Stop Loss insurance provides your company catastrophic claim protection against large medical expenses in an ASO plan. Each time an insured’s annual claims exceed the limit your company chooses, the Stop Loss insurer pays the excess amounts – protecting the plan’s financial integrity.

The level of claims will, of course, vary by individual. In the example graph, insured #2 and #8 trigger the Stop Loss insurance. Amounts in excess of the firm's Stop Loss limit will be paid by the Stop Loss insurer, not the company.

Administrative Services Only (ASO) Myths

Is there a downside to Administrative Services Only (ASO) or self-funded plans? For a company with a solid understanding of how the plan works, many of the common myths about ASO plans are put to rest.

ASO plans put all the risk on the employer

A properly implemented ASO plan allows the employer to control the amount of risk they assume through the use of Stop Loss coverage.

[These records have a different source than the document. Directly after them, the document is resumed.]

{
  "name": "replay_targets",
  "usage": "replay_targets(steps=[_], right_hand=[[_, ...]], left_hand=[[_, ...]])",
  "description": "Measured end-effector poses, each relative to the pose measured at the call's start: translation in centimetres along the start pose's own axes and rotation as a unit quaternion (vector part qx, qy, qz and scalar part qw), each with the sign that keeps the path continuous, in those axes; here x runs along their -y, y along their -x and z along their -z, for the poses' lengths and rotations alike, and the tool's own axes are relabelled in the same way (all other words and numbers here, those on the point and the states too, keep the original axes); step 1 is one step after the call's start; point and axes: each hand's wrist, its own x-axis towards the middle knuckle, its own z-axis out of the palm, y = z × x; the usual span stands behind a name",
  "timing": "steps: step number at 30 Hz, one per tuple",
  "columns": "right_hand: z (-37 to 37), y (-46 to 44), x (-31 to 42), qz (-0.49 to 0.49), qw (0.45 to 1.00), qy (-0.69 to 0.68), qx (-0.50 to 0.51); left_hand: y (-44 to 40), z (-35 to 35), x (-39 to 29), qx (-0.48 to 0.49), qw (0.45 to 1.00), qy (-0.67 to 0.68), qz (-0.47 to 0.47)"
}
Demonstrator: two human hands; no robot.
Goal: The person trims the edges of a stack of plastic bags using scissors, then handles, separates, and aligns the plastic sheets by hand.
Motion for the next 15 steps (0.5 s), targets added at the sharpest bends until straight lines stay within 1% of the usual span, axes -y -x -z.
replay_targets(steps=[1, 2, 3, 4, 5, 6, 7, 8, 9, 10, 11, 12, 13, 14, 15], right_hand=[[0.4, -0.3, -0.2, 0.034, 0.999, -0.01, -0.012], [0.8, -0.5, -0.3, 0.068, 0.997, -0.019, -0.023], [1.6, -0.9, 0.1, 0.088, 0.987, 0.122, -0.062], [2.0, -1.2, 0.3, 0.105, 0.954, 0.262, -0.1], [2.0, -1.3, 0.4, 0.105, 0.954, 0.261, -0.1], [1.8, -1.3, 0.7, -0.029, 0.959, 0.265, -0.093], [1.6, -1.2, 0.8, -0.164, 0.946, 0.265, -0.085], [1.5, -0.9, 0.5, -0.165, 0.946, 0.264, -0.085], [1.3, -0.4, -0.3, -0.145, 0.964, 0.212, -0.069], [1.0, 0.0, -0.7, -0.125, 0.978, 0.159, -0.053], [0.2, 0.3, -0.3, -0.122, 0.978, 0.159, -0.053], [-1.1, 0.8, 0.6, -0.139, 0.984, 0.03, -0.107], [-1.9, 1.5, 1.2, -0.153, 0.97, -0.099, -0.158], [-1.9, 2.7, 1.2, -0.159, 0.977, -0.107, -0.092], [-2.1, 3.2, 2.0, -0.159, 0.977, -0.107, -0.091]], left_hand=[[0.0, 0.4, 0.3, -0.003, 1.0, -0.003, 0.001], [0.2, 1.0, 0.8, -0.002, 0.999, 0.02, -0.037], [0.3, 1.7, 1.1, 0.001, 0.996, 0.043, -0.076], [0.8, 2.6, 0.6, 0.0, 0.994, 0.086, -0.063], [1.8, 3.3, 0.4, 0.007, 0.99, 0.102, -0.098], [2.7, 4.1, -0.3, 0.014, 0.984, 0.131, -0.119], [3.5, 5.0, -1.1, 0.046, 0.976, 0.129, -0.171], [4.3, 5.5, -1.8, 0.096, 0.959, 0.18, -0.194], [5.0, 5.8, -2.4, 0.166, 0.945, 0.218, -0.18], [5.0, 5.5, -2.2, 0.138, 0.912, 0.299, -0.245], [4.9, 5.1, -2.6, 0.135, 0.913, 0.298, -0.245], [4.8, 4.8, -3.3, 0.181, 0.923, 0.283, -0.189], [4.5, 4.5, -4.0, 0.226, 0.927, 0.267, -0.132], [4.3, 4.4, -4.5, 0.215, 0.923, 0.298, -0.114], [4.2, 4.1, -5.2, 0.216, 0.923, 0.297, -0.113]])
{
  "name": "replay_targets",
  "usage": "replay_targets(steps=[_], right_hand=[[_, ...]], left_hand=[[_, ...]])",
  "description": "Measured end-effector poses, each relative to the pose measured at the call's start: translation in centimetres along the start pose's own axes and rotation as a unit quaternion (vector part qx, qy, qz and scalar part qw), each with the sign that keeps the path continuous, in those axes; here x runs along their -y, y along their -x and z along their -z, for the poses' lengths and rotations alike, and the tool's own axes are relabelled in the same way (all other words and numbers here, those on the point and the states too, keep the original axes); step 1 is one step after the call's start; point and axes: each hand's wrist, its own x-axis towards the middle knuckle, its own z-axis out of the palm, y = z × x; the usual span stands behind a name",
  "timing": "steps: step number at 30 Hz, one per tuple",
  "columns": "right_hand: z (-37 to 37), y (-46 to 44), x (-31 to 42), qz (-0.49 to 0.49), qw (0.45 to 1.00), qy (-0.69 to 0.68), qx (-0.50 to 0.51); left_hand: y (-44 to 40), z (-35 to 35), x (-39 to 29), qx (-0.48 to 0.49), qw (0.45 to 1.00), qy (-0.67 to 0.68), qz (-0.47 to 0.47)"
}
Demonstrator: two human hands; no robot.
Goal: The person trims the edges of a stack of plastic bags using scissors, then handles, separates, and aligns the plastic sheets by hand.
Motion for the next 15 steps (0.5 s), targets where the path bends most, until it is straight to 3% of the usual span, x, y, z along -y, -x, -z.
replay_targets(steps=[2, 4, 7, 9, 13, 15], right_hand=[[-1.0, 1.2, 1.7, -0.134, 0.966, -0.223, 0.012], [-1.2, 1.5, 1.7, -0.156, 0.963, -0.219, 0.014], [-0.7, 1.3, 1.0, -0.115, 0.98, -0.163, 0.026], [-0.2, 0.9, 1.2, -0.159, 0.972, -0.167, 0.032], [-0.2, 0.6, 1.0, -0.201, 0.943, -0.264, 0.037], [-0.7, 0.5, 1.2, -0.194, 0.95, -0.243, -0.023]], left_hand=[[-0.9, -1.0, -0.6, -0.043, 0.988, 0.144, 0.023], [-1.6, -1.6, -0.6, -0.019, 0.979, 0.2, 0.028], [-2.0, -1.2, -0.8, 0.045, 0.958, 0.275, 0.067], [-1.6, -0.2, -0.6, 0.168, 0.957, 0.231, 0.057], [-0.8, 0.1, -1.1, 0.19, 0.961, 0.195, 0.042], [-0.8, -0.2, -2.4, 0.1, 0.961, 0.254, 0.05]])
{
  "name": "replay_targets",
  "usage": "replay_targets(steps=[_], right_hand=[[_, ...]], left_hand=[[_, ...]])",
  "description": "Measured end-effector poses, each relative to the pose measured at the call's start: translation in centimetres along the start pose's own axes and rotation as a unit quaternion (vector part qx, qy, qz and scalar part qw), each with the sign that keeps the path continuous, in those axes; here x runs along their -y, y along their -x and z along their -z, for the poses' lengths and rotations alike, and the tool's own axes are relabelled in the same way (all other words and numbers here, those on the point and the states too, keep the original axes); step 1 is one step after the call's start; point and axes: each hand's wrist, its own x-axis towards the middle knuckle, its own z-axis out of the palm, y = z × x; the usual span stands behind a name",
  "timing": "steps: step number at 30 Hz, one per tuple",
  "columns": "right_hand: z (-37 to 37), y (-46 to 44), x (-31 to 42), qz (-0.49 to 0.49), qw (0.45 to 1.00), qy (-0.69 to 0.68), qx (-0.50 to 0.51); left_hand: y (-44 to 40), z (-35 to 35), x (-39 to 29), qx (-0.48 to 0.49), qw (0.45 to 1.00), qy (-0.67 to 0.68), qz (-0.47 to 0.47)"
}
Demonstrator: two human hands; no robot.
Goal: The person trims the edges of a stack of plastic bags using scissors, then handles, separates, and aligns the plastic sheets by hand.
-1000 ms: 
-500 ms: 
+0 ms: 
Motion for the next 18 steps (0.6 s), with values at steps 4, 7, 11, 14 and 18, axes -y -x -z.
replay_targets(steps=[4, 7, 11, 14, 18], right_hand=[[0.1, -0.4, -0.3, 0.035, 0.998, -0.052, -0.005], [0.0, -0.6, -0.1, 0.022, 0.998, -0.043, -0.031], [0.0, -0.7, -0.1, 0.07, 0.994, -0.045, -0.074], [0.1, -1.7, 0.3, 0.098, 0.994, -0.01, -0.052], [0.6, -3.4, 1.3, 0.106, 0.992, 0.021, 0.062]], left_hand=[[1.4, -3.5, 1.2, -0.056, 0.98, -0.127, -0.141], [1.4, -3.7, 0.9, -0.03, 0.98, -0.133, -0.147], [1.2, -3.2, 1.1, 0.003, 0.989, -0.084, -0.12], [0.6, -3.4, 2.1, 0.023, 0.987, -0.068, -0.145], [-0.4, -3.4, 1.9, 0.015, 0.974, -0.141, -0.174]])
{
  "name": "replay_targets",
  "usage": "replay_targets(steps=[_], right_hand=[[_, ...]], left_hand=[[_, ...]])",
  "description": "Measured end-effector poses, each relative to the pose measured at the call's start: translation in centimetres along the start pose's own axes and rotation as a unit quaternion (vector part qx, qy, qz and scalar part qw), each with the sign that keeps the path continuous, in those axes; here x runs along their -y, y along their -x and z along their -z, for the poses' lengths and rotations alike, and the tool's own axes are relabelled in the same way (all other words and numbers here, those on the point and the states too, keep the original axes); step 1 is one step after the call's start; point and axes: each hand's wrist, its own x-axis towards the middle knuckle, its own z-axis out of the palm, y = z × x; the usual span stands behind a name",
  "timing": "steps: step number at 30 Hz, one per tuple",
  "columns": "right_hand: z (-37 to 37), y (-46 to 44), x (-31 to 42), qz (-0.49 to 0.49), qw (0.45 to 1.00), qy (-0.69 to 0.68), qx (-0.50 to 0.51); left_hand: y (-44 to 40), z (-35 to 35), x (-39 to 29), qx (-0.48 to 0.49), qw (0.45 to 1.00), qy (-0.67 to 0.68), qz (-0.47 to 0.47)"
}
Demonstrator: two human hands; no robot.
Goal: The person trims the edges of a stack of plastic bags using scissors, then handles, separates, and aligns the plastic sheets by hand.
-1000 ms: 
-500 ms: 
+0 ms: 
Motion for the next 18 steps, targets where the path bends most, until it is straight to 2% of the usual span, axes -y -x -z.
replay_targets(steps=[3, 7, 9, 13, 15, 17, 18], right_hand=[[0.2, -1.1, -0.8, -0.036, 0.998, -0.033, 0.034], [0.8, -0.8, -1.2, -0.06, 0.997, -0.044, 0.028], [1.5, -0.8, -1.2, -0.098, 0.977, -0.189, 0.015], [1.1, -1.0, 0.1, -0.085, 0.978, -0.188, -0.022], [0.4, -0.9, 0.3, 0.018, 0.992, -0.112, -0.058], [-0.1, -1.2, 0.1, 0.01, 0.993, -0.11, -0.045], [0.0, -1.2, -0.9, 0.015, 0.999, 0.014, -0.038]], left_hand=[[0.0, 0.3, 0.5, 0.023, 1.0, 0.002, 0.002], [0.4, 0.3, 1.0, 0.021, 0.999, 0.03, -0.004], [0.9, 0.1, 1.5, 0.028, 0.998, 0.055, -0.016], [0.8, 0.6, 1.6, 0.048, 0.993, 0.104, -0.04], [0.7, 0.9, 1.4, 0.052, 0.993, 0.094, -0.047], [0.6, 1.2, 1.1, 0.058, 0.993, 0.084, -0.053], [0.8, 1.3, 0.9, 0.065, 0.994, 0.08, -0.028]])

ASO is only for large companies

The economics of ASO plans for groups does not change with the size of group. With an appropriate level of Stop Loss coverage, ASO plans work for any size firm.

Higher claims means ASO costs more

Poor experience may mean higher costs whether the plan is insured or on an ASO basis. However, the same benefits will still cost less in an ASO plan as you are not paying for profit, risk charges, high trend factors and reserve charges in addition to the insurance coverage.

As is the case in many financial decisions, employers looking at ASO plans need to examine the concept with a long term view (normally on a three-year basis).

Budgeting an ASO plan is difficult

Prior claims experience is an excellent indicator of your future financial commitments, and Stop Loss coverage will limit risk to a definable level for potential catastrophic claims. Belton Boisselle advisors can help you establish funding levels (for budgeting purposes or cost sharing arrangements) based on the plan designs chosen. There are many different ways to fund an ASO plan including on a pure basis (pay as claims occur) or on a Budgeted ASO basis (remit deposits each month like an insured plan and review financial results annually).

ASO plans provides less comprehensive coverage

An ASO plan provides the exact same benefits to employees as an insured plan, with the only real difference being the way the employer pays for or funds the plan. With the potential cost savings afforded by changing your plan to a self-funded apprach, it could be argued that benefits could be enhanced for plan members for the same net cost!